_Problem to work on_
Print the data below again in full, exactly as it stands, with no images.

──────── Recorded information ────────

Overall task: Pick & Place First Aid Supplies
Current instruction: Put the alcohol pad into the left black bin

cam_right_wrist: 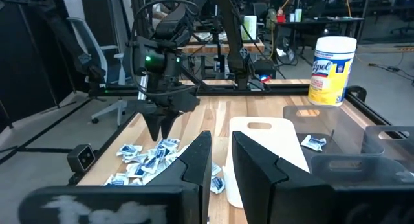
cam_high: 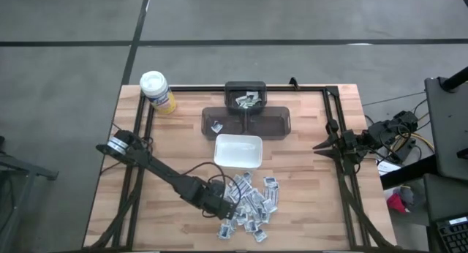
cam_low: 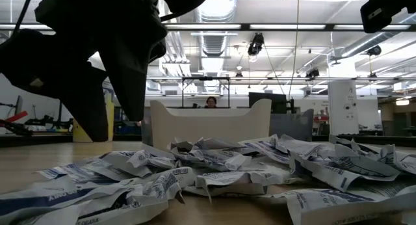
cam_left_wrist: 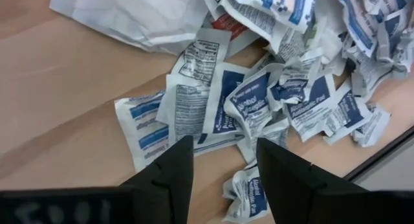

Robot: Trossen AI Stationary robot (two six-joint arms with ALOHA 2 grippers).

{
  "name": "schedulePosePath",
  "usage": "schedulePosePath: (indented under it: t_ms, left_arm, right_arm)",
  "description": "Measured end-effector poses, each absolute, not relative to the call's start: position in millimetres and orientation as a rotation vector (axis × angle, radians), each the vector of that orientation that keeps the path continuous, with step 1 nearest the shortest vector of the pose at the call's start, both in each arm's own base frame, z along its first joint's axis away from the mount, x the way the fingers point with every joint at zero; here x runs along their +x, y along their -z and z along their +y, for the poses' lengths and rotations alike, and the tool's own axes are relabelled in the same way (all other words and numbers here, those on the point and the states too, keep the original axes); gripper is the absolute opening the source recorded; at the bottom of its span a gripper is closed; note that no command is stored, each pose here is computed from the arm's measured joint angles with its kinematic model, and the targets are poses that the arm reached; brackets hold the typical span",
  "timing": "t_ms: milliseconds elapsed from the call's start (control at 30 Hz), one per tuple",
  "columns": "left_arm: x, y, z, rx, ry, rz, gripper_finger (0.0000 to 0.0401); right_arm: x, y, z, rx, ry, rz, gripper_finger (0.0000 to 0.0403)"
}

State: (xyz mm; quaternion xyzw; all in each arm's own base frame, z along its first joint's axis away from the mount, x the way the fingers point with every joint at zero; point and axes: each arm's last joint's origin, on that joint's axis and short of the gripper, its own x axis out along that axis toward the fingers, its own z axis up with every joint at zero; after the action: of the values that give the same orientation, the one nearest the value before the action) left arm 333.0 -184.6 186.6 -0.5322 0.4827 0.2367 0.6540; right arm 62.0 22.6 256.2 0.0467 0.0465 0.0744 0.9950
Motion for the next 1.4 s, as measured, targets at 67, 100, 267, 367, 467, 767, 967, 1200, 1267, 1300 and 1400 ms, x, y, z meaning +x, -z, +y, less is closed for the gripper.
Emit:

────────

_Output for this task_
Overall task: Pick & Place First Aid Supplies
Current instruction: Put the alcohol pad into the left black bin

cam_right_wrist: 
cam_high: 
cam_low: 
cam_left_wrist: 

Robot: Trossen AI Stationary robot (two six-joint arms with ALOHA 2 grippers).

{
  "name": "schedulePosePath",
  "usage": "schedulePosePath: (indented under it: t_ms, left_arm, right_arm)",
  "description": "Measured end-effector poses, each absolute, not relative to the call's start: position in millimetres and orientation as a rotation vector (axis × angle, radians), each the vector of that orientation that keeps the path continuous, with step 1 nearest the shortest vector of the pose at the call's start, both in each arm's own base frame, z along its first joint's axis away from the mount, x the way the fingers point with every joint at zero; here x runs along their +x, y along their -z and z along their +y, for the poses' lengths and rotations alike, and the tool's own axes are relabelled in the same way (all other words and numbers here, those on the point and the states too, keep the original axes); gripper is the absolute opening the source recorded; at the bottom of its span a gripper is closed; note that no command is stored, each pose here is computed from the arm's measured joint angles with its kinematic model, and the targets are poses that the arm reached; brackets hold the typical span",
  "timing": "t_ms: milliseconds elapsed from the call's start (control at 30 Hz), one per tuple",
  "columns": "left_arm: x, y, z, rx, ry, rz, gripper_finger (0.0000 to 0.0401); right_arm: x, y, z, rx, ry, rz, gripper_finger (0.0000 to 0.0403)"
}

State: (xyz mm; quaternion xyzw; all in each arm's own base frame, z along its first joint's axis away from the mount, x the way the fingers point with every joint at zero; point and axes: each arm's last joint's origin, on that joint's axis and short of the gripper, its own x axis out along that axis toward the fingers, its own z axis up with every joint at zero; after the action: of the values that give the same orientation, the one nearest the value before the action) left arm 333.0 -184.6 186.6 -0.5322 0.4827 0.2367 0.6540; right arm 62.0 22.6 256.2 0.0467 0.0465 0.0744 0.9950
Motion for the next 1.4 s, as measured, targets at 67, 100, 267, 367, 467, 767, 967, 1200, 1267, 1300 and 1400 ms, x, y, z meaning +x, -z, +y, less is closed for the gripper.
Emit:

The output requires no additions.